[Boost-bugs] [Boost C++ Libraries] #12619: Boost.Regex partial_match fails (see also Ticket #11776 feature request)

Subject: [Boost-bugs] [Boost C++ Libraries] #12619: Boost.Regex partial_match fails (see also Ticket #11776 feature request)
From: Boost C++ Libraries (noreply_at_[hidden])
Date: 2016-11-23 17:15:14


#12619: Boost.Regex partial_match fails (see also Ticket #11776 feature request)
------------------------------------------------+-------------------------
 Reporter: Dr. Robert van Engelen <engelen@…> | Owner: johnmaddock
     Type: Bugs | Status: new
Milestone: To Be Determined | Component: regex
  Version: Boost 1.61.0 | Severity: Problem
 Keywords: partial_match |
------------------------------------------------+-------------------------
 Boost.Regex is a great library that we use extensively. I am re-raising
 Ticket 11776 as a bug. The `partial_match` implementation is broken
 because regex repetitions (*, +) may behave lazy or greedy depending on
 input text buffer size. This is very unfortunate, because `partial_match`
 provides the '''only''' possible mechanism to search streaming input text
 without buffering the entire text. To restrict the regex to simple forms
 that do not include repetitions (*, +) is not a viable workaround. There
 are use cases in which we must take interactive input (i.e. buffering one
 char at a time) or take large files in which the pattern searched may not
 fit in the current buffer allocated, thus not producing the longest match,
 and worse we don't know if the buffer must be enlarged to continue
 iterating to find the longest match.

 The correct `partial_match` algorithm should consider that '''as long as
 backtracking on a repetition pattern in the regex is still possible given
 some partial input text, Boost.Regex should flag the result as a partial
 match instead of a full match.'''. With this change, matching "`abc.*123`"
 may require the whole input, but in this case that is OK! We need this
 flexibility of the matcher with a buffering approach.
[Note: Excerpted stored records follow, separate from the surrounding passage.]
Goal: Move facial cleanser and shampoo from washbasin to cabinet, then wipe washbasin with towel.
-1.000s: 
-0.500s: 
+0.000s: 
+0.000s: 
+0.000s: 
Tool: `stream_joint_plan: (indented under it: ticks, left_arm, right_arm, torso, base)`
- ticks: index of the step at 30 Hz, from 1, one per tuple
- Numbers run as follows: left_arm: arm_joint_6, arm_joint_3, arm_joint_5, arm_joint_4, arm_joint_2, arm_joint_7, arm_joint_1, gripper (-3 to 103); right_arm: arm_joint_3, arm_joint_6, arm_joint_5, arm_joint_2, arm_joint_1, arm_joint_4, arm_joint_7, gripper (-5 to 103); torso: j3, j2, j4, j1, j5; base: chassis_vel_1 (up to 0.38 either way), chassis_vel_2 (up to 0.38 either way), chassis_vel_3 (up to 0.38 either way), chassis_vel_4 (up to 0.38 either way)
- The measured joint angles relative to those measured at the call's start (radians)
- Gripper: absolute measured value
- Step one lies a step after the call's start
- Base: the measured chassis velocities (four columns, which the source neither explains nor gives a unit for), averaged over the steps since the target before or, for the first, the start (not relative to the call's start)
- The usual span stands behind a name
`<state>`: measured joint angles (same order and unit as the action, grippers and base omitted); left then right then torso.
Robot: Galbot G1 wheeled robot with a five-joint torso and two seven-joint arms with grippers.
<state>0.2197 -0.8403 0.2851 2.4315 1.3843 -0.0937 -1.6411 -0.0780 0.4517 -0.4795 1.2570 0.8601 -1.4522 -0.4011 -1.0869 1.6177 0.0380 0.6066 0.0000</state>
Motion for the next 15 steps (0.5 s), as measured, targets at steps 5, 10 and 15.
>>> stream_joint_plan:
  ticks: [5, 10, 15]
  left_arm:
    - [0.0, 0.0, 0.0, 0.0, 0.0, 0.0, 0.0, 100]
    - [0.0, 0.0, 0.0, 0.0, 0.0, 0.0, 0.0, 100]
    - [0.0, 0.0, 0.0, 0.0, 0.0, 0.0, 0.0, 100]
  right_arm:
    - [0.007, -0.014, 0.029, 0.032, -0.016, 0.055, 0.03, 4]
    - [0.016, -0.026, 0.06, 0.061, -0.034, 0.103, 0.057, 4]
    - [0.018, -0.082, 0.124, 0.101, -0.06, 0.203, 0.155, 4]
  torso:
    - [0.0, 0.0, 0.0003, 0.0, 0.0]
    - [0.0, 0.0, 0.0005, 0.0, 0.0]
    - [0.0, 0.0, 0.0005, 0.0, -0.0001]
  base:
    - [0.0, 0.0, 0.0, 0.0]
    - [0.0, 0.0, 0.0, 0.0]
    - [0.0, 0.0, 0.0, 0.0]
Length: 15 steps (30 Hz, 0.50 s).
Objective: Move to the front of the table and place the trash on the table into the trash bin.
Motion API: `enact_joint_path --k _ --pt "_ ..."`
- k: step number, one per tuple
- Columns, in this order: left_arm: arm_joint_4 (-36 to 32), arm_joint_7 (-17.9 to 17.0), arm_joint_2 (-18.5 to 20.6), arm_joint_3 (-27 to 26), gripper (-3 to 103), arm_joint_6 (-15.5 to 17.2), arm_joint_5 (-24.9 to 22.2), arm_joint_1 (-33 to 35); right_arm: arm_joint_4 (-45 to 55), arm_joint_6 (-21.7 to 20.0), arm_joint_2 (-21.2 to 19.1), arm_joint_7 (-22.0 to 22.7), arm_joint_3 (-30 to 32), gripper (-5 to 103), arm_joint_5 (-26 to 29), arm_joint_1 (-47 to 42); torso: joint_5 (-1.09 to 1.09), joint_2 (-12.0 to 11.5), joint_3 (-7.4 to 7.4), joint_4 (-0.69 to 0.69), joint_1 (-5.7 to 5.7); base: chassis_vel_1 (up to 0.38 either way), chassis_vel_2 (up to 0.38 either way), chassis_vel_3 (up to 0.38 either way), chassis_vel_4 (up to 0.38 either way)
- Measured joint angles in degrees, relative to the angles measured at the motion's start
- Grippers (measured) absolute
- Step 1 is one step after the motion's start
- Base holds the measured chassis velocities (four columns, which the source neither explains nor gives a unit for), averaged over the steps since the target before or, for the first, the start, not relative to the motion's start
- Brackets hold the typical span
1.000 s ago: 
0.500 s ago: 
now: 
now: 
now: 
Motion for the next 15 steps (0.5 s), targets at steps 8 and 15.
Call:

 Unfortunately, the suggested workaround by the Boost.Regex documentation
 to check if the pattern matched the input up to the buffer end (which
 indicates a partial match) does not always work.

-- 
Ticket URL: <https://svn.boost.org/trac/boost/ticket/12619>
Boost C++ Libraries <http://www.boost.org/>
Boost provides free peer-reviewed portable C++ source libraries.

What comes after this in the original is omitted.